> **EXERCISE DIRECTIONS**:
Go through the listing and write out all of it exactly.

> **RAW DATA**:
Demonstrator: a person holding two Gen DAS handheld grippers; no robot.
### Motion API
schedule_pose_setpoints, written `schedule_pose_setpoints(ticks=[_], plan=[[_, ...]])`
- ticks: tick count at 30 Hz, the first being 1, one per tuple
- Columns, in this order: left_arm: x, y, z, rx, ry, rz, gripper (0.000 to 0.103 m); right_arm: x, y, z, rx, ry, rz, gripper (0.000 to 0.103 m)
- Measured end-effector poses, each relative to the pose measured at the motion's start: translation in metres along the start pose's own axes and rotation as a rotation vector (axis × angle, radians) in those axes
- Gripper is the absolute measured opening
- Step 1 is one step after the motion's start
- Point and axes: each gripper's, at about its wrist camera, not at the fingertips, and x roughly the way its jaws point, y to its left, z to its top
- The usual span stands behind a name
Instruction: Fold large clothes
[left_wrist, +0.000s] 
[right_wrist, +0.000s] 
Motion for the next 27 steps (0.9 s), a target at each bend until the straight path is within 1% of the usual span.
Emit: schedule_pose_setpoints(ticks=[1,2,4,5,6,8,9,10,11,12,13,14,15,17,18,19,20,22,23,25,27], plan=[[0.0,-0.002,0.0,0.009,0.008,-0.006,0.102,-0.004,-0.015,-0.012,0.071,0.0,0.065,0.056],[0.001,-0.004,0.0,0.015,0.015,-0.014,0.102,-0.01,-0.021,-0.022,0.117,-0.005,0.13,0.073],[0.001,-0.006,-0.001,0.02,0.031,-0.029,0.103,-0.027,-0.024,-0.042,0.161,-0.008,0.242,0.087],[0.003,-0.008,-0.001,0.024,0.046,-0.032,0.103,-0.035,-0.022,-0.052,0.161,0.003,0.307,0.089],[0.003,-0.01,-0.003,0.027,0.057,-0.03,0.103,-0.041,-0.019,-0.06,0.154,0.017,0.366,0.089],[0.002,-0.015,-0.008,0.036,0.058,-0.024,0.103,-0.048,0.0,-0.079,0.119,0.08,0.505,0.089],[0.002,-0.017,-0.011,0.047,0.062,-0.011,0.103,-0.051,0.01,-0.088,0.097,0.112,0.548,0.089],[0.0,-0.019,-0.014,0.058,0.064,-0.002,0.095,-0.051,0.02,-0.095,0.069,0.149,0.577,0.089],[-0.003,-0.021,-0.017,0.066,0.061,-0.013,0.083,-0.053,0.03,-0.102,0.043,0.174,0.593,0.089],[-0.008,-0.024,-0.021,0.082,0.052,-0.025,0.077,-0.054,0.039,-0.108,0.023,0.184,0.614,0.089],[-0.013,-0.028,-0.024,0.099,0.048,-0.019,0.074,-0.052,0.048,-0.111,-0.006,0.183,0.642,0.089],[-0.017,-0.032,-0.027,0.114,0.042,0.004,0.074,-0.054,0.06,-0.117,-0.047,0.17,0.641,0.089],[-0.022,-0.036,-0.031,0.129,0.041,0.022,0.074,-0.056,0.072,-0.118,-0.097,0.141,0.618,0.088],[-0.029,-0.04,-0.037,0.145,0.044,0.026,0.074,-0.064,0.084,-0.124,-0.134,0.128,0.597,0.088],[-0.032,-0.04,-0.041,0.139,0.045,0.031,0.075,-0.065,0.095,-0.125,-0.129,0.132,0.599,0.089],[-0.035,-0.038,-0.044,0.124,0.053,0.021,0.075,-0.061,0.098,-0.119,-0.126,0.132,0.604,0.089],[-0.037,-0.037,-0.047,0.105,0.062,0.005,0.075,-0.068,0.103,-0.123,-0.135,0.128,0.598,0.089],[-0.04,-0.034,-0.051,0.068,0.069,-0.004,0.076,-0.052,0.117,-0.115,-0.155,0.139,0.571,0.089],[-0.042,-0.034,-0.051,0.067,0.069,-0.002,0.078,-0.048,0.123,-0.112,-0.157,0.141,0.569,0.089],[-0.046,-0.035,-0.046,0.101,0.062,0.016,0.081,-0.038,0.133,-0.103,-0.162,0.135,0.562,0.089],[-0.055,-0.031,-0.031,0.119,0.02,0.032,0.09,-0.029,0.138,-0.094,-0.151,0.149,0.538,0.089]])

> **RESULT FOR THIS TASK**:
Demonstrator: a person holding two Gen DAS handheld grippers; no robot.
### Motion API
schedule_pose_setpoints, written `schedule_pose_setpoints(ticks=[_], plan=[[_, ...]])`
- ticks: tick count at 30 Hz, the first being 1, one per tuple
- Columns, in this order: left_arm: x, y, z, rx, ry, rz, gripper (0.000 to 0.103 m); right_arm: x, y, z, rx, ry, rz, gripper (0.000 to 0.103 m)
- Measured end-effector poses, each relative to the pose measured at the motion's start: translation in metres along the start pose's own axes and rotation as a rotation vector (axis × angle, radians) in those axes
- Gripper is the absolute measured opening
- Step 1 is one step after the motion's start
- Point and axes: each gripper's, at about its wrist camera, not at the fingertips, and x roughly the way its jaws point, y to its left, z to its top
- The usual span stands behind a name
Instruction: Fold large clothes
[left_wrist, +0.000s] 
[right_wrist, +0.000s] 
Motion for the next 27 steps (0.9 s), a target at each bend until the straight path is within 1% of the usual span.
Emit: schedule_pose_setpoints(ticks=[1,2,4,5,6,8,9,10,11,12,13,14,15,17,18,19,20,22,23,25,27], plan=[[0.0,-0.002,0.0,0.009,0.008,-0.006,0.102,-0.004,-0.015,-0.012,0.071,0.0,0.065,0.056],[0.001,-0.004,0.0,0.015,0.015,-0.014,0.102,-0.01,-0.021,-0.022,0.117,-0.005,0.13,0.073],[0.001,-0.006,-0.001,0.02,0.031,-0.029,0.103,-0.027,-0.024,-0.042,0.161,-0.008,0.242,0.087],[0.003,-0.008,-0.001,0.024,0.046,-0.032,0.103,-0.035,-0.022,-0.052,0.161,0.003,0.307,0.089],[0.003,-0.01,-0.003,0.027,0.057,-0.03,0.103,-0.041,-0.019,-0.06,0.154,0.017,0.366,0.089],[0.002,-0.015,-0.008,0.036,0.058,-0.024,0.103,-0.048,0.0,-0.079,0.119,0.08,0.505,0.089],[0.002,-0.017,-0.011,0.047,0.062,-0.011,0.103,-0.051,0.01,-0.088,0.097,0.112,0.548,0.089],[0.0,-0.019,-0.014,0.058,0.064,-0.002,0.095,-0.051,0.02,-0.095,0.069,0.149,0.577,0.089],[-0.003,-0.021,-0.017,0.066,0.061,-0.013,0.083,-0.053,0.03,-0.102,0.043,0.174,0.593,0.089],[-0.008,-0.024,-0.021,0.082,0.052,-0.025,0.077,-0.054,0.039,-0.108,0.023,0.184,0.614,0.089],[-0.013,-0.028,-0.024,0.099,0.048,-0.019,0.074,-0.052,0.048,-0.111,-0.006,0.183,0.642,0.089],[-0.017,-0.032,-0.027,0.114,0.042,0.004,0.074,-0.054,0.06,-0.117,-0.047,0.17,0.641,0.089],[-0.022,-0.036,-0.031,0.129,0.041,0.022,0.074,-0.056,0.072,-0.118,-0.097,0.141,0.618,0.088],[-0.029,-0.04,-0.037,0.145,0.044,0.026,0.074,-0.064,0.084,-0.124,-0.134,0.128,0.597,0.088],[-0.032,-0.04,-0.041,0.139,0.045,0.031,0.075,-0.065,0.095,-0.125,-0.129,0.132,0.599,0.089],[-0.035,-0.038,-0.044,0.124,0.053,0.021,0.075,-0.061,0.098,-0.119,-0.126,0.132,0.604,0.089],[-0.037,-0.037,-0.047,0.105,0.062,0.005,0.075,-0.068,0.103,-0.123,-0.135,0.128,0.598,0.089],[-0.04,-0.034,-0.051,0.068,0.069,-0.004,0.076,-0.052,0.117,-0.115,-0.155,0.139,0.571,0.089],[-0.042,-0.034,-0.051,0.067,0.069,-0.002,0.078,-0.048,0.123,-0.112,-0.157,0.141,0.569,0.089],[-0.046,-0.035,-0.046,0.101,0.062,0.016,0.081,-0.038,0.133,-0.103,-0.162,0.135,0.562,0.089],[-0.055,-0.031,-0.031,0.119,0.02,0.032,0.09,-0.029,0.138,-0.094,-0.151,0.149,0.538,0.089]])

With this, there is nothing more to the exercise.